“I Often Felt Like Something Was Wrong With Me”: 11 Times Stars Were Open And Honest About Infertility Struggles
You may not have known it, but this week marks National Infertility Awareness Week. It’s a time to take the stigma out of talking about the struggles women go through in their hopes of expanding their families. Thankfully, more and more people are coming out with their stories, including those of fame and prestige, to help other women not feel so alone. In commemoration of this very important week, we gathered up some of the testimonies of well-known women of color who opened up about the barriers they faced in their attempts to have children. And for the record, there are levels to infertility. The medical definition of it is not getting pregnant despite having timed, unprotected sex for at least a year. It isn’t a permanent thing in every case, and there is even secondary infertility, which is the inability to conceive a second or future child. So now that that’s clear, and some of the sting is removed from the “infertility,” check out some of the honest stories these famous women shared about their experiences with infertility, by hitting the flip.
In an essay for Women’s Health in 2018, Kenya Moore talked about how she went from struggling with painful fibroids in her 30s, and having multiple surgeries to deal with them, to finding herself struggling when she wanted to start having kids.
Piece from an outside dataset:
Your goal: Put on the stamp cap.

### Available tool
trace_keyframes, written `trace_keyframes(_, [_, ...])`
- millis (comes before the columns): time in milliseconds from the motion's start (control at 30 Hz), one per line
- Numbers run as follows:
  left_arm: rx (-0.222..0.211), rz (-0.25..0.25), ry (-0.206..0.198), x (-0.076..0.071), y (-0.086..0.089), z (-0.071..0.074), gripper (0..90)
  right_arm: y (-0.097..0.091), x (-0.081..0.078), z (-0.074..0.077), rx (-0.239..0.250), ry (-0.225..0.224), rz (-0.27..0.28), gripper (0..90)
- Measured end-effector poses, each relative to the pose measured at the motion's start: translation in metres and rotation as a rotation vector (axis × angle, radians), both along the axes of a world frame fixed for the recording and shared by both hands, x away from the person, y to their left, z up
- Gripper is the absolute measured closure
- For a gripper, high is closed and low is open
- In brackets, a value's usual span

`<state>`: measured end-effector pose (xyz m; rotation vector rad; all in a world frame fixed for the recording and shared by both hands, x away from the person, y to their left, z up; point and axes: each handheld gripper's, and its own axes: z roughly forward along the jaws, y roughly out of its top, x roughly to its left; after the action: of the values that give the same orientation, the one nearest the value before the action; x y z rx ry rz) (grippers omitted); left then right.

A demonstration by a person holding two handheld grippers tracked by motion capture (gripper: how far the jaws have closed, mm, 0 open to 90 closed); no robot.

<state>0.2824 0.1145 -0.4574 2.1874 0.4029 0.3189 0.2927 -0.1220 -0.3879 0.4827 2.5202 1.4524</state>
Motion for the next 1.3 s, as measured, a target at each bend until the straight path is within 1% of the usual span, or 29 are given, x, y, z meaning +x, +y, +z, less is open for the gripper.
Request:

“My doctors never told me that the procedures could affect my fertility one day,” she said. “It wasn’t until after a few surgeries and having to go back to get another fibroid removed—this time I had one the size of a full-term baby—that someone finally said something. It was actually one of my nurse practitioners who told me, ‘At some point, your uterus will not recover from all of this.'”
She was eventually able, through IVF, to conceive her daughter, Brooklyn.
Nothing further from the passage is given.